**Work to be completed**:
Somewhere below are a line with "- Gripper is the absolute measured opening" and a later line with "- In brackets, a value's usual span". Output exactly those lines and all lines between them.

^^^^^^^^

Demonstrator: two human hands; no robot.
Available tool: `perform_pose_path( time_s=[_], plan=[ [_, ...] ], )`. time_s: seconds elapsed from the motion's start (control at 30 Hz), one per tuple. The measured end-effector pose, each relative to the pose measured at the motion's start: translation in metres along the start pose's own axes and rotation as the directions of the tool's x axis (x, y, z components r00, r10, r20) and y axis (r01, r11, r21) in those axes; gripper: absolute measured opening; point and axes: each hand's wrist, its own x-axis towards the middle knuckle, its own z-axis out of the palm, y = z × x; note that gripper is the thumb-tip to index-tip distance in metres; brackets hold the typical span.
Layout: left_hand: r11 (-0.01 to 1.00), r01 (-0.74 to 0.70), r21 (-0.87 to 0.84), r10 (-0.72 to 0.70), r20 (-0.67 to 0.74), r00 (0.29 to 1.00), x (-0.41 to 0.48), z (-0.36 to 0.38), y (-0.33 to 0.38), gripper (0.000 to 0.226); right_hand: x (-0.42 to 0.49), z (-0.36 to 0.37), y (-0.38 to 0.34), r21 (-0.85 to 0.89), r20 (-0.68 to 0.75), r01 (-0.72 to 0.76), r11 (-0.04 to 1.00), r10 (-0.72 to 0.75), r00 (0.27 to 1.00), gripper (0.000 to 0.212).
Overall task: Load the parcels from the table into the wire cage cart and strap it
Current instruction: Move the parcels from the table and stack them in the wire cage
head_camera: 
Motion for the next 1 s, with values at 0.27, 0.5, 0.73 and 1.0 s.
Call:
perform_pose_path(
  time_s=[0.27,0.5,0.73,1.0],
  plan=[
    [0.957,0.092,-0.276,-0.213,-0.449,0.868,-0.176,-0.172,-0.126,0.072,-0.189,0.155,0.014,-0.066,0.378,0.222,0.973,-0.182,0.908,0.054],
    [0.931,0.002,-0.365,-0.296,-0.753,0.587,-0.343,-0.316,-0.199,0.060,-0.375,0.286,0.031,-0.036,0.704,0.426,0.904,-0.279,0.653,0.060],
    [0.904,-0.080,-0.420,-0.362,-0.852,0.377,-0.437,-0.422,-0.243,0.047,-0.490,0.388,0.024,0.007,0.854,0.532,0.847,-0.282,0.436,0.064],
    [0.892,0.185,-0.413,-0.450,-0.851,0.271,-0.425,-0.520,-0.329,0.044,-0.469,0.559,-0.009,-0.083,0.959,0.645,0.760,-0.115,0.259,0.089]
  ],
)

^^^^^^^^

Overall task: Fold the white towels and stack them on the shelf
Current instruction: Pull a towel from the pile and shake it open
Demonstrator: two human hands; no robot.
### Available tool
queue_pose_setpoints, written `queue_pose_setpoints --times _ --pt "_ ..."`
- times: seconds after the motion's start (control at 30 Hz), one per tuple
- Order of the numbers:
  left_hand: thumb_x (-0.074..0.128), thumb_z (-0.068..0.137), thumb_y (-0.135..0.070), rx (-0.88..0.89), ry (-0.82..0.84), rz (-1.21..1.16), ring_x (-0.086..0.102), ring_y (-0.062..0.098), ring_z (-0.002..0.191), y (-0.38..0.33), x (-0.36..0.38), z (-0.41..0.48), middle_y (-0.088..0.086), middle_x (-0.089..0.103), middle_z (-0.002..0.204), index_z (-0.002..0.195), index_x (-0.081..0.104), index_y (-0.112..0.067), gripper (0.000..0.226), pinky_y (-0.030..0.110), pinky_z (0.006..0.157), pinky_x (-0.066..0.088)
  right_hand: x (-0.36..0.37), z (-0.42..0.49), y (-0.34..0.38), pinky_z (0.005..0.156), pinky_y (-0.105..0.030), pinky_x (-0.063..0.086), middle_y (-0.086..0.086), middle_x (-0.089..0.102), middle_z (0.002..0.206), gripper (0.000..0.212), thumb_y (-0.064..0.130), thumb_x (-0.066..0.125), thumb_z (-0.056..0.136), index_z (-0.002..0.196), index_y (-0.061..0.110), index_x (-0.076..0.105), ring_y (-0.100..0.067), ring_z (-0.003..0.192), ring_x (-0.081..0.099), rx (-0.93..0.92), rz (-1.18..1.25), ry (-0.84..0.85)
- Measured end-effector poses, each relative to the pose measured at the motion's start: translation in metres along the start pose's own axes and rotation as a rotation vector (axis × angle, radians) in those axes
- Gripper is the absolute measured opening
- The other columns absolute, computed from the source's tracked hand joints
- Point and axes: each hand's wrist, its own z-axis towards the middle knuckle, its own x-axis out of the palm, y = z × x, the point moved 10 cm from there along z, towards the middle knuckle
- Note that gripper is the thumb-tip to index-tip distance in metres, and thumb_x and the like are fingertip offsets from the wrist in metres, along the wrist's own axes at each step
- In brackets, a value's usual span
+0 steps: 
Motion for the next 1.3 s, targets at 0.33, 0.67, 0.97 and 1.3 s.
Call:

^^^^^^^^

**Written answer**:
- Gripper is the absolute measured opening
- The other columns absolute, computed from the source's tracked hand joints
- Point and axes: each hand's wrist, its own z-axis towards the middle knuckle, its own x-axis out of the palm, y = z × x, the point moved 10 cm from there along z, towards the middle knuckle
- Note that gripper is the thumb-tip to index-tip distance in metres, and thumb_x and the like are fingertip offsets from the wrist in metres, along the wrist's own axes at each step
- In brackets, a value's usual span

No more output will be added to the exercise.